REQUIRED WORK: Exactly as they appear below, repeat the lines from the one with "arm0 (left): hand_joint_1" through the one with "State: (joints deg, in", and no others.

RECORDS SHOWN:
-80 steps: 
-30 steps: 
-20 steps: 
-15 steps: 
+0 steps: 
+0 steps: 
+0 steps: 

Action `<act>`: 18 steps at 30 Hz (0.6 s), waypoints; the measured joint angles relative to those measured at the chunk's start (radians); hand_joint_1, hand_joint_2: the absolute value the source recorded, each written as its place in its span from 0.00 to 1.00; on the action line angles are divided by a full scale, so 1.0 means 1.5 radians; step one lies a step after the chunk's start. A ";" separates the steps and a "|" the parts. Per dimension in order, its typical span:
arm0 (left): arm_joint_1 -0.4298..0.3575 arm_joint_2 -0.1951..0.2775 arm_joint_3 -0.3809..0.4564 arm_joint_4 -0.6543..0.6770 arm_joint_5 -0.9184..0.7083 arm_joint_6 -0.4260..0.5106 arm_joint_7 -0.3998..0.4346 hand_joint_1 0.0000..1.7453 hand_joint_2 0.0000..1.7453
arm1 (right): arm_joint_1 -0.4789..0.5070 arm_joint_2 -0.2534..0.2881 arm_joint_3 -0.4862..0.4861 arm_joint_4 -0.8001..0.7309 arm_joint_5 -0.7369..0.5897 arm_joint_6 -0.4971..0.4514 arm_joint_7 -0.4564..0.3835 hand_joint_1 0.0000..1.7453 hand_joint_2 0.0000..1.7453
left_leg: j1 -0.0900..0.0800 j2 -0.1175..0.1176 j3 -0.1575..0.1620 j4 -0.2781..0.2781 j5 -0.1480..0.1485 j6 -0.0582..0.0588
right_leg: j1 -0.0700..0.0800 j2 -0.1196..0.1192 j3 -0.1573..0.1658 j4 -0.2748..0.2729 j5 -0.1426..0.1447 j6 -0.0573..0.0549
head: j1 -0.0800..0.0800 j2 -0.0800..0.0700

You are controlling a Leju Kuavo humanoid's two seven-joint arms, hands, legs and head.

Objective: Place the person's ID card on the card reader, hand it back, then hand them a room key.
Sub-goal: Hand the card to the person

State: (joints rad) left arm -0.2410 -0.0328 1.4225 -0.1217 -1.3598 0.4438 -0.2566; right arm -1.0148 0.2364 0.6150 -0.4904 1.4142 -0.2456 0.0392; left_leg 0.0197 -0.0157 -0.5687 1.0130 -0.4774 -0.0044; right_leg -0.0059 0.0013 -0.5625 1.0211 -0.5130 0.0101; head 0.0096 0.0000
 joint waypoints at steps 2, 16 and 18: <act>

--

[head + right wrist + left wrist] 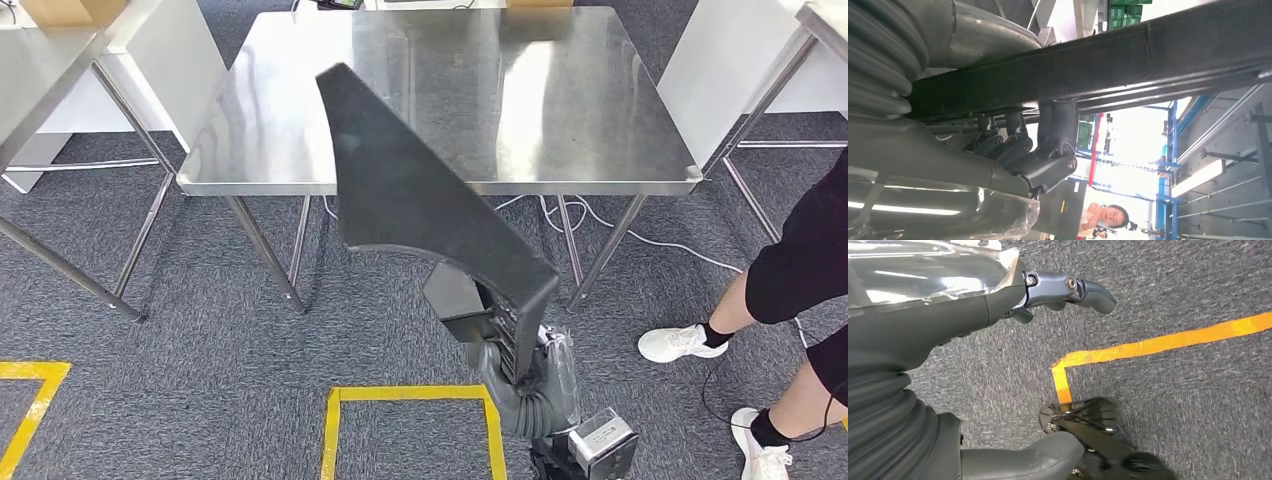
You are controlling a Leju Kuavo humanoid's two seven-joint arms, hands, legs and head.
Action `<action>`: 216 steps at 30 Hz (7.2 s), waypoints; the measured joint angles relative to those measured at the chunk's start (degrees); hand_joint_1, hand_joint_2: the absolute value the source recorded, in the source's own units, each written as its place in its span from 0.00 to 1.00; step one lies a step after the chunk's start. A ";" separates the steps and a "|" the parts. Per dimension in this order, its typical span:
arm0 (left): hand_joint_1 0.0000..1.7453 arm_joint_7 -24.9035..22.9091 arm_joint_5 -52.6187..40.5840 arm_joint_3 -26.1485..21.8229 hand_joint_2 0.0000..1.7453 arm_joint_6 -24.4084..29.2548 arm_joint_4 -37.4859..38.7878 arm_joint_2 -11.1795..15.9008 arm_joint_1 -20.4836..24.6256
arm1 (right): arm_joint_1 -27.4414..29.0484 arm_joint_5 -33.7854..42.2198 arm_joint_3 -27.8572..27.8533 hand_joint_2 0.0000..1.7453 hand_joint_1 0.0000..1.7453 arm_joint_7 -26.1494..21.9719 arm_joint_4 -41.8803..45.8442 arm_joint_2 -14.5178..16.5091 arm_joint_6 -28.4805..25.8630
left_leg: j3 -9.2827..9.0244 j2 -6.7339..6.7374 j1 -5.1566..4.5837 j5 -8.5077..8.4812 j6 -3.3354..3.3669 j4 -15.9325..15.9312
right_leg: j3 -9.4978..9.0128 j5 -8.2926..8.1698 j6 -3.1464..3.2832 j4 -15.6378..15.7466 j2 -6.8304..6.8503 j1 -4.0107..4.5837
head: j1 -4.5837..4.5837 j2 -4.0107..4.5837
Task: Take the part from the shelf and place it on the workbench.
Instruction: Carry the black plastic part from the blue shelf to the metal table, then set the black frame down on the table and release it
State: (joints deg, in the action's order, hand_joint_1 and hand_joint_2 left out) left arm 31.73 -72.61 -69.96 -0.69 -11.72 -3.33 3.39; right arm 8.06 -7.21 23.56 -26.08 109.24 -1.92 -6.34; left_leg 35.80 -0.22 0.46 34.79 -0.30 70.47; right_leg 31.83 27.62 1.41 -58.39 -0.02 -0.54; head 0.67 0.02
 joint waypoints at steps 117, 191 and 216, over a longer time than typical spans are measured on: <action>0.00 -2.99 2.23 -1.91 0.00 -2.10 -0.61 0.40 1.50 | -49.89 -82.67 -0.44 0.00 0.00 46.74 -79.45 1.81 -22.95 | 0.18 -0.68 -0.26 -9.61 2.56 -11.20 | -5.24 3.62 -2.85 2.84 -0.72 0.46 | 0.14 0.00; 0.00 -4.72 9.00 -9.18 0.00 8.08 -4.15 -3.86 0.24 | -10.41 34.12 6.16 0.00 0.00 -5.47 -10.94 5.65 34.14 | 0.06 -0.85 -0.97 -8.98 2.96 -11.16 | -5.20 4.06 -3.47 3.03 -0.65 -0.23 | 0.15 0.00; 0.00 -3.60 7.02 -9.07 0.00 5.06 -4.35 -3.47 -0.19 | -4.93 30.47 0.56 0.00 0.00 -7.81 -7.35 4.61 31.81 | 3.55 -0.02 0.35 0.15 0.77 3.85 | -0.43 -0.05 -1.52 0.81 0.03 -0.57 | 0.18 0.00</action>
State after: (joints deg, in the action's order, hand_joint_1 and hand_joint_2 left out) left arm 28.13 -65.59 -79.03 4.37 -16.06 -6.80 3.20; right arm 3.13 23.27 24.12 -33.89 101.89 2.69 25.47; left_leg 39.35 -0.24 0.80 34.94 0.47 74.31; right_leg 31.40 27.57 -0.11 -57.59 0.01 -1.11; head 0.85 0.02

RESULT FOR THIS TASK:
arm0 (left): hand_joint_1 0.0000..1.7453 arm_joint_7 -24.9035..22.9091 arm_joint_5 -52.6187..40.5840 arm_joint_3 -26.1485..21.8229 hand_joint_2 0.0000..1.7453 arm_joint_6 -24.4084..29.2548 arm_joint_4 -37.4859..38.7878 arm_joint_2 -11.1795..15.9008 arm_joint_1 -20.4836..24.6256
arm1 (right): arm_joint_1 -27.4414..29.0484 arm_joint_5 -33.7854..42.2198 arm_joint_3 -27.8572..27.8533 hand_joint_2 0.0000..1.7453 hand_joint_1 0.0000..1.7453 arm_joint_7 -26.1494..21.9719 arm_joint_4 -41.8803..45.8442 arm_joint_2 -14.5178..16.5091 arm_joint_6 -28.4805..25.8630
left_leg: j3 -9.2827..9.0244 j2 -6.7339..6.7374 j1 -5.1566..4.5837 j5 -8.5077..8.4812 j6 -3.3354..3.3669 j4 -15.9325..15.9312
right_leg: j3 -9.4978..9.0128 j5 -8.2926..8.1698 j6 -3.1464..3.2832 j4 -15.6378..15.7466 j2 -6.8304..6.8503 j1 -4.0107..4.5837
head: j1 -4.5837..4.5837 j2 -4.0107..4.5837
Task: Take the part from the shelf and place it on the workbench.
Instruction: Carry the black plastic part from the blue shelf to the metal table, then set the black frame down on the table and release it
State: (joints deg, in the action's order, hand_joint_1 and hand_joint_2 left out) left arm 31.73 -72.61 -69.96 -0.69 -11.72 -3.33 3.39; right arm 8.06 -7.21 23.56 -26.08 109.24 -1.92 -6.34; left_leg 35.80 -0.22 0.46 34.79 -0.30 70.47; right_leg 31.83 27.62 1.41 -58.39 -0.02 -0.54; head 0.67 0.02

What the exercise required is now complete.